The whole migration took about 6 weeks from first shadow write to full decommission. We processed over $2B in transactions during that period without a single data inconsistency.
Lessons Learned
- Start with fewer shards than you think you need. We started with 4. Adding shards is easier than managing too many from day one. Each shard is another database to monitor, back up, and maintain.
- Build shard-aware tooling early. Your existing admin scripts, migration tools, and monitoring dashboards all assume a single database. Budget time to update them.

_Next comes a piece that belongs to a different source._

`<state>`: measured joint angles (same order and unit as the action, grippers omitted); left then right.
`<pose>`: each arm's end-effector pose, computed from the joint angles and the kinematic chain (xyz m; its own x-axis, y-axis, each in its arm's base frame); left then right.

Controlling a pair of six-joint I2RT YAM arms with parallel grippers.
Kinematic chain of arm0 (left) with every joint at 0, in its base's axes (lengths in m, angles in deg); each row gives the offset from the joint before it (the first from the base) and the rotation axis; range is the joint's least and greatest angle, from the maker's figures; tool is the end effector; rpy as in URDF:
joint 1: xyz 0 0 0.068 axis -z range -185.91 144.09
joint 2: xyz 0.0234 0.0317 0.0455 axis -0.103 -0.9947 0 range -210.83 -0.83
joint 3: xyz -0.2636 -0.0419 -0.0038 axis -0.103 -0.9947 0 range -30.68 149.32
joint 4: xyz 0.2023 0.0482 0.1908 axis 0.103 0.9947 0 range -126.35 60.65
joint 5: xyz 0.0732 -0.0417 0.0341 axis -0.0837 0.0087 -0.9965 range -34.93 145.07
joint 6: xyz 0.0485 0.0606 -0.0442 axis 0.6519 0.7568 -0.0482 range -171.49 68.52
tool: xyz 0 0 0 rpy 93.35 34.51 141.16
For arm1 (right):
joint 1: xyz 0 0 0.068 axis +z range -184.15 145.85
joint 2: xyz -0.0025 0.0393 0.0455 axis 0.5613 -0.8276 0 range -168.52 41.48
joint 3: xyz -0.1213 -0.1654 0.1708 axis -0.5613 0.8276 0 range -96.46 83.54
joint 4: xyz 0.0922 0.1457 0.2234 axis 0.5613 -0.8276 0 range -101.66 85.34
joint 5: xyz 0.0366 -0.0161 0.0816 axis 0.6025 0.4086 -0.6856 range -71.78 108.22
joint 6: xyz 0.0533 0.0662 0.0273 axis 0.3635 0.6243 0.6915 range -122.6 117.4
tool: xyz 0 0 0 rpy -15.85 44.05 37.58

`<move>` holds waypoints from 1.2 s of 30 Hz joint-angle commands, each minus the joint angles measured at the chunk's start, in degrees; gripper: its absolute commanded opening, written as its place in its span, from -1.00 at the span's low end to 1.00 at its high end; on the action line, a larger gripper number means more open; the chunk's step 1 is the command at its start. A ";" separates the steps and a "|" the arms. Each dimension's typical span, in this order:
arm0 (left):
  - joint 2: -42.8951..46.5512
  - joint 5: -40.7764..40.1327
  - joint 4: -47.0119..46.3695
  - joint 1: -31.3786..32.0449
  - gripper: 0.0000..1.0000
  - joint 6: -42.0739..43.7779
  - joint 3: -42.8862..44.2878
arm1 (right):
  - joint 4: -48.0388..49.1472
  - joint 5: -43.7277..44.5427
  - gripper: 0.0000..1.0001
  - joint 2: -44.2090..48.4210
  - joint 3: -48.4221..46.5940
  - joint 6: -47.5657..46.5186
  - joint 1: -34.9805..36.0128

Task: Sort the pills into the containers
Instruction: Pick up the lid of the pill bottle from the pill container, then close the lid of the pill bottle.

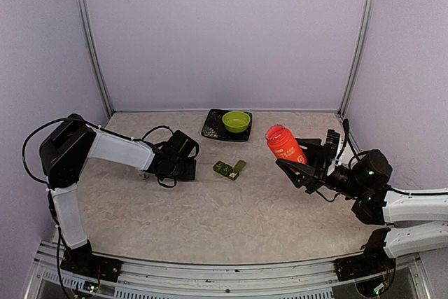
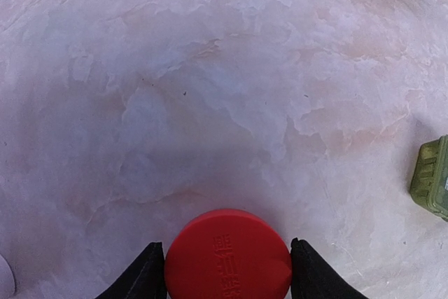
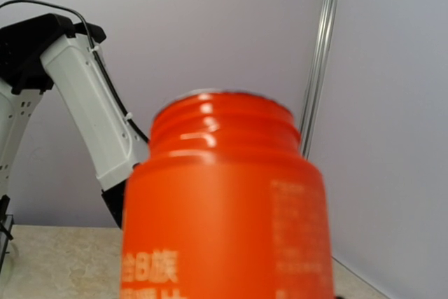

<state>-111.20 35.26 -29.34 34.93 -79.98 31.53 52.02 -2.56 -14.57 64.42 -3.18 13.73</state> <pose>0.3336 -0.2527 0.0742 -0.7693 0.0717 -0.6348 0.1157 0.9929 -0.0280 0.1568 0.2156 0.2651 0.2359 0.2466 -0.9400 -0.9151 0.3819 -0.1294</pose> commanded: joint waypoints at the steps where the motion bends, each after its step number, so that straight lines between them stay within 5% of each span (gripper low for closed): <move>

- Test with production-like data distribution. Our staging environment had evenly distributed merchants. Production had a power-law distribution. The hot shard problem only showed up in prod.
- Keep a global ID registry. We maintain a lightweight table mapping
transaction_id → shard_idin a separate small database. This lets us look up any transaction without knowing which merchant it belongs to — essential for support tickets and dispute resolution.
References
- PostgreSQL Documentation — Table Partitioning
- Vitess Documentation — Database Clustering for Horizontal Scaling
- Citus — Distributed PostgreSQL Extension
- Designing Data-Intensive Applications — Martin Kleppmann (O'Reilly)
- Debezium Documentation — Change Data Capture
Disclaimer: This article reflects the author's personal experience and opinions. Product names, logos, and brands are property of their respective owners. Architecture decisions depend heavily on your specific workload — always benchmark with your own data before committing to a sharding strategy.